* _PROMPT_:
Copy precisely the first line of the material below and every later line, stopping with the line that contains "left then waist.".

INPUT MATERIAL START

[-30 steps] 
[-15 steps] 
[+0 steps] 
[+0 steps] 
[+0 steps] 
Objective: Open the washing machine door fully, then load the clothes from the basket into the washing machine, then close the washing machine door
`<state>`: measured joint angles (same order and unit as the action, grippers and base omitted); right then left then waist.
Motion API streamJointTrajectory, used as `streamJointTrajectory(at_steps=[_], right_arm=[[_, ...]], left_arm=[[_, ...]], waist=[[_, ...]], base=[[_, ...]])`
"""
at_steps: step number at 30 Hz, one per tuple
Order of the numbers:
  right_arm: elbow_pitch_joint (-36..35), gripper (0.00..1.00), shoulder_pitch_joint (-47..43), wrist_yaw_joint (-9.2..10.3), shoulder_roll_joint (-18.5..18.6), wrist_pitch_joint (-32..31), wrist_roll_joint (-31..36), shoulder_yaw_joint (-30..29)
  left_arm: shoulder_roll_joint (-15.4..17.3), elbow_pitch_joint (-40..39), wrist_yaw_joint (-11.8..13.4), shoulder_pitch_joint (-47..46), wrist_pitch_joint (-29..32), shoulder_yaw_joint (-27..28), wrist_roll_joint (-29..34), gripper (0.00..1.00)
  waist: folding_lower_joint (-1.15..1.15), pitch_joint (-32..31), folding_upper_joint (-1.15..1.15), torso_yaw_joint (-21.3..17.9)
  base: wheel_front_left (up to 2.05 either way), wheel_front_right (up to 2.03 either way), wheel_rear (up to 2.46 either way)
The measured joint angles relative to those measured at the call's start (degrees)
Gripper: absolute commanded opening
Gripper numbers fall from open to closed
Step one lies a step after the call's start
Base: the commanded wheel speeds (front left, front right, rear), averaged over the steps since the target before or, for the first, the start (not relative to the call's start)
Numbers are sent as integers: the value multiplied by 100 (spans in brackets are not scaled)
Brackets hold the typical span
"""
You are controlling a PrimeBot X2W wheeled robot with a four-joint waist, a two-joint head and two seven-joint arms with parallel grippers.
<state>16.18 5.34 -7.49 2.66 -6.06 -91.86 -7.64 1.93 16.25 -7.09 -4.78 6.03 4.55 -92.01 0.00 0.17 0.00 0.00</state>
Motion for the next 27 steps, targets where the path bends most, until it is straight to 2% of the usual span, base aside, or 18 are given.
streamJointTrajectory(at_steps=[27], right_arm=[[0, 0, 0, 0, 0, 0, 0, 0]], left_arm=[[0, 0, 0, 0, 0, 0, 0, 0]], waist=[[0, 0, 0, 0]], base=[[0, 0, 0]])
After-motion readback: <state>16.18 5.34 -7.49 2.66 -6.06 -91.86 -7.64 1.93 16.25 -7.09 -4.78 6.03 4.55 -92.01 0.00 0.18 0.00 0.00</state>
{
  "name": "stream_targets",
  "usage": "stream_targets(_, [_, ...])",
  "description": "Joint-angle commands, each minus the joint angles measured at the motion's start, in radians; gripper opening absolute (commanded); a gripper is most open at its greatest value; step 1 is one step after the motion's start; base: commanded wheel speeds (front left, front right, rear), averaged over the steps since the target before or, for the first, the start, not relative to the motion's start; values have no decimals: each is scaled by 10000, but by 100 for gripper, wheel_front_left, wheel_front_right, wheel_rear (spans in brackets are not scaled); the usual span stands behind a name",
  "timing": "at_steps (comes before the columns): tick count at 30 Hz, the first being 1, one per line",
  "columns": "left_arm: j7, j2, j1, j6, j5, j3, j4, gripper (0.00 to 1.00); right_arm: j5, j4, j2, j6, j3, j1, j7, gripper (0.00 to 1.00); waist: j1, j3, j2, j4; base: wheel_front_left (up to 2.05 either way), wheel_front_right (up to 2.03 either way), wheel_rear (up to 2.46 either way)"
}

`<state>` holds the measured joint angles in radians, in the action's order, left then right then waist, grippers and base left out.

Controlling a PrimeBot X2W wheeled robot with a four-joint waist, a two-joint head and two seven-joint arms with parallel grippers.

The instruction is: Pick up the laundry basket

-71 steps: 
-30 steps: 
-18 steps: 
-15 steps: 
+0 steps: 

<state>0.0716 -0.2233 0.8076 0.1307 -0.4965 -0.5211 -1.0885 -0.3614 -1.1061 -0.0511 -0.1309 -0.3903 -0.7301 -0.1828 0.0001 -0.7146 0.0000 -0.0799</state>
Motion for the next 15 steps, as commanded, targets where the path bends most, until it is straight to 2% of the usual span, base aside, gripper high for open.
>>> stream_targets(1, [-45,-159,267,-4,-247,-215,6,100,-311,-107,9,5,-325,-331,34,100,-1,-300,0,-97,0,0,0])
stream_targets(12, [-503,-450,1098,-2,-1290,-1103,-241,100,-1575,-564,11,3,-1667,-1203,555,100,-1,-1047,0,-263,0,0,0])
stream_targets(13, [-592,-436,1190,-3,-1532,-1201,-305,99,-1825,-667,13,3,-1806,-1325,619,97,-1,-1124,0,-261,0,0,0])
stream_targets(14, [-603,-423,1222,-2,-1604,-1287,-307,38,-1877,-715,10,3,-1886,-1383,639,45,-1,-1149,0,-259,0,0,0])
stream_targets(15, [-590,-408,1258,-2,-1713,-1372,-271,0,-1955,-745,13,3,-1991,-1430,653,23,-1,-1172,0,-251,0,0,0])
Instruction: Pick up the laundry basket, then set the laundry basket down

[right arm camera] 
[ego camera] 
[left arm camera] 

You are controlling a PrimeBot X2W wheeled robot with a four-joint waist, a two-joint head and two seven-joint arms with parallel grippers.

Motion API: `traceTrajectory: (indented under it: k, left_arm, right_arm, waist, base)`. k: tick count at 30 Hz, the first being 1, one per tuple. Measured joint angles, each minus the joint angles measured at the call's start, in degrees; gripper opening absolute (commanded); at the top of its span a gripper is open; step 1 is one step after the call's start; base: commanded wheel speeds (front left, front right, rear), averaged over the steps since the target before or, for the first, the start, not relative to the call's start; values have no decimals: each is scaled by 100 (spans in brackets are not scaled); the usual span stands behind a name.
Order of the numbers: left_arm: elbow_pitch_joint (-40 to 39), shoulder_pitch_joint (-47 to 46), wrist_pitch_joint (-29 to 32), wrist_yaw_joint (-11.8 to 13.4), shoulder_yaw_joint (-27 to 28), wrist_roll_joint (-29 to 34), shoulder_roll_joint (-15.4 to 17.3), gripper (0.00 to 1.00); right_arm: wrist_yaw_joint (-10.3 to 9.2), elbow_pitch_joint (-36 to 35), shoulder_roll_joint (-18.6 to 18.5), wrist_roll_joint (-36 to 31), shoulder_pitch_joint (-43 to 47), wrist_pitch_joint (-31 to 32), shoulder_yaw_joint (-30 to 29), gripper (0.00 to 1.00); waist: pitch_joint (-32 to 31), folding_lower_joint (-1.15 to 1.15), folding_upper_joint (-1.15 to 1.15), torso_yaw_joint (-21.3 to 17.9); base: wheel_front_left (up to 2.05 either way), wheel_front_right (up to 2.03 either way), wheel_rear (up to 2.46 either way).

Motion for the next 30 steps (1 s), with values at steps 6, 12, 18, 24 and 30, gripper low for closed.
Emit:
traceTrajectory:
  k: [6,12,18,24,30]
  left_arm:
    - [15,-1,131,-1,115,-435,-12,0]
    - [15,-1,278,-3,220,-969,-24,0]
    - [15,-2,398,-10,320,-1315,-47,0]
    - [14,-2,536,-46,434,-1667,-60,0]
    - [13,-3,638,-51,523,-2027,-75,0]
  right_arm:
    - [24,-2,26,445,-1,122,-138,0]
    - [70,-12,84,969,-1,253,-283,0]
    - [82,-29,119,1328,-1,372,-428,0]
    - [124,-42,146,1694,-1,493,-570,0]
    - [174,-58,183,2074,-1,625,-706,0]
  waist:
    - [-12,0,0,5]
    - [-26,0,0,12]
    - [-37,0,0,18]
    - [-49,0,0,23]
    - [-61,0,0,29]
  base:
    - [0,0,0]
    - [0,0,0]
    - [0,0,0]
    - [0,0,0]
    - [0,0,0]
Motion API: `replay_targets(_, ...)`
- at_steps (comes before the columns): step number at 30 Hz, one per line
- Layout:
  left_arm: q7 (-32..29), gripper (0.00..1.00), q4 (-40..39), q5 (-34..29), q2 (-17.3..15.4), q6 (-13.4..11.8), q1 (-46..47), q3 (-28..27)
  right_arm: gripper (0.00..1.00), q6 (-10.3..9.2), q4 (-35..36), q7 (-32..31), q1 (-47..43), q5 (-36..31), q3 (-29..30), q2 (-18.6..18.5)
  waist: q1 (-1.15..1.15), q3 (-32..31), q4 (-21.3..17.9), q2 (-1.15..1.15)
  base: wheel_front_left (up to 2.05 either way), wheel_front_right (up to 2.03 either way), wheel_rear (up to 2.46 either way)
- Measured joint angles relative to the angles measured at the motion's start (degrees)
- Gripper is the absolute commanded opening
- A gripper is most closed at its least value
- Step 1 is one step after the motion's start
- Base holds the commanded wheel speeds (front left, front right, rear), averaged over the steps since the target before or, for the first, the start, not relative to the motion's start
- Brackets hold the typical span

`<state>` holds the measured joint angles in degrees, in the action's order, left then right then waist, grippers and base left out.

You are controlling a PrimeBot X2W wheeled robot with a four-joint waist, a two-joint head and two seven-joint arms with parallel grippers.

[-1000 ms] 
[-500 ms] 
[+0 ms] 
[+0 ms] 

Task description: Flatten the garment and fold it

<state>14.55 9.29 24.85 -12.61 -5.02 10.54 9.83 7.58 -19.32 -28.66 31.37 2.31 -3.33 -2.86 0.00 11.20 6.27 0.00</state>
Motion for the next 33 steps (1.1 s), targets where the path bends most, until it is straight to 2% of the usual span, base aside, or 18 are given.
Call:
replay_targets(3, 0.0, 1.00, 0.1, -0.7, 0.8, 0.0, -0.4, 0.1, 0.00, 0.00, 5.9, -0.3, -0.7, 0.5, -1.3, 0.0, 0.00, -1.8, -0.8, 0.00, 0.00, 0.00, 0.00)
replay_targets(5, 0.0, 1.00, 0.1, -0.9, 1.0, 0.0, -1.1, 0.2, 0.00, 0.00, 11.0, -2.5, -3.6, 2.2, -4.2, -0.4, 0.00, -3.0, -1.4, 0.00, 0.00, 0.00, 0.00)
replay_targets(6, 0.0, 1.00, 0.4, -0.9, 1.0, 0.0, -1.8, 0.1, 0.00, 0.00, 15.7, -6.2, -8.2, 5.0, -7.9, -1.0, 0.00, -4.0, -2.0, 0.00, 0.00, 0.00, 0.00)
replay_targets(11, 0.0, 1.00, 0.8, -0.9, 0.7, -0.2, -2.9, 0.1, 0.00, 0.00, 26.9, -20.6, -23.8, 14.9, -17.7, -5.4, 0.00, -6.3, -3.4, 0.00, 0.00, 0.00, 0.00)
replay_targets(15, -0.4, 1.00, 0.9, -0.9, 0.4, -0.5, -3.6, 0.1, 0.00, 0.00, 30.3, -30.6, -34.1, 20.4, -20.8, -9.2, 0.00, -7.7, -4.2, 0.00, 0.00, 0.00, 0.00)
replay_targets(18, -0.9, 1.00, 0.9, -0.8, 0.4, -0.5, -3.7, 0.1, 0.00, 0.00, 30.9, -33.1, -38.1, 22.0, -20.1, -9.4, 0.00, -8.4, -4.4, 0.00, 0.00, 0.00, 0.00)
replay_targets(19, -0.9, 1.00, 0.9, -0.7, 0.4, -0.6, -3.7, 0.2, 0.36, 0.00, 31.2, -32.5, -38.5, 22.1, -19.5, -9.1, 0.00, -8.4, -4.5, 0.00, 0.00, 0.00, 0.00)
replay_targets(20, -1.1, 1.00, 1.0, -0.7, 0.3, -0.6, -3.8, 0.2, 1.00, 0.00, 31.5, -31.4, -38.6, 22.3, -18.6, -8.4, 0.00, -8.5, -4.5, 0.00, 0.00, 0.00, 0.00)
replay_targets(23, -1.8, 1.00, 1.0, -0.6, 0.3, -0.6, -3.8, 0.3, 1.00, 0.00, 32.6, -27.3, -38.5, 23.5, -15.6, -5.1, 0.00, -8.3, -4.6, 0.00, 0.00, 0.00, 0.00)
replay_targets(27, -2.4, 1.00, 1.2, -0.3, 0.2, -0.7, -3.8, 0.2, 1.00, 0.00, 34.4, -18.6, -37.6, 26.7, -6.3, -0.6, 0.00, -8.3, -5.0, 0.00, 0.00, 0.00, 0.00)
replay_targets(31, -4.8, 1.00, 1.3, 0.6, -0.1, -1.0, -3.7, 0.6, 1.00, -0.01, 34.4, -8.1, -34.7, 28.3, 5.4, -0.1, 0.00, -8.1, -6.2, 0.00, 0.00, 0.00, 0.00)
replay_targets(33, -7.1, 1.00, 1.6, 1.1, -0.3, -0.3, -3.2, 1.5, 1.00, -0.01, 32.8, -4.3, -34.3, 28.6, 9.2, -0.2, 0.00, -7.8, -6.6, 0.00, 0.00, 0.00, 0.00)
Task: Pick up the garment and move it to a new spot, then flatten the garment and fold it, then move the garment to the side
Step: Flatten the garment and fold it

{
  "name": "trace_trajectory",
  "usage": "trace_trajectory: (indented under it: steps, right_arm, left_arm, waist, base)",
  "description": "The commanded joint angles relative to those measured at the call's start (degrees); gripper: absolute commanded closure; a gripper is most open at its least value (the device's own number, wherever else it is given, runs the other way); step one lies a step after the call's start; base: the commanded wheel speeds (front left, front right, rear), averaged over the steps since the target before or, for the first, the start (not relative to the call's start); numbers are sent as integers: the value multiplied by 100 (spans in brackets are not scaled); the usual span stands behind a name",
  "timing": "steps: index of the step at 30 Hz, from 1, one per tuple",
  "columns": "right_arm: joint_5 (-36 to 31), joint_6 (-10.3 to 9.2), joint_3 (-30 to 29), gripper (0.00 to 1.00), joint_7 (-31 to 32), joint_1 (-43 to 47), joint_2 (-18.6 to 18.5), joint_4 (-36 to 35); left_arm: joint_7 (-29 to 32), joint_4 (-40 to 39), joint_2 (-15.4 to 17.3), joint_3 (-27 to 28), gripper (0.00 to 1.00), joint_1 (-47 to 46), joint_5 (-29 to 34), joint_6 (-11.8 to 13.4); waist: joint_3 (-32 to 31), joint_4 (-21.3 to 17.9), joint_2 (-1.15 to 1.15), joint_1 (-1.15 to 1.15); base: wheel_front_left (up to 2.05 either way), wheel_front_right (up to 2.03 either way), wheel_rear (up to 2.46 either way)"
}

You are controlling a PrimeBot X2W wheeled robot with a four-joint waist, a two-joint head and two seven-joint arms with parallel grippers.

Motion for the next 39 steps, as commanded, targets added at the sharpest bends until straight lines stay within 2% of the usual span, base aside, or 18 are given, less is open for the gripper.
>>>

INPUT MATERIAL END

* _WRITTEN ANSWER_:
[-30 steps] 
[-15 steps] 
[+0 steps] 
[+0 steps] 
[+0 steps] 
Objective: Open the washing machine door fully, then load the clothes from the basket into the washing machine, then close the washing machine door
`<state>`: measured joint angles (same order and unit as the action, grippers and base omitted); right then left then waist.

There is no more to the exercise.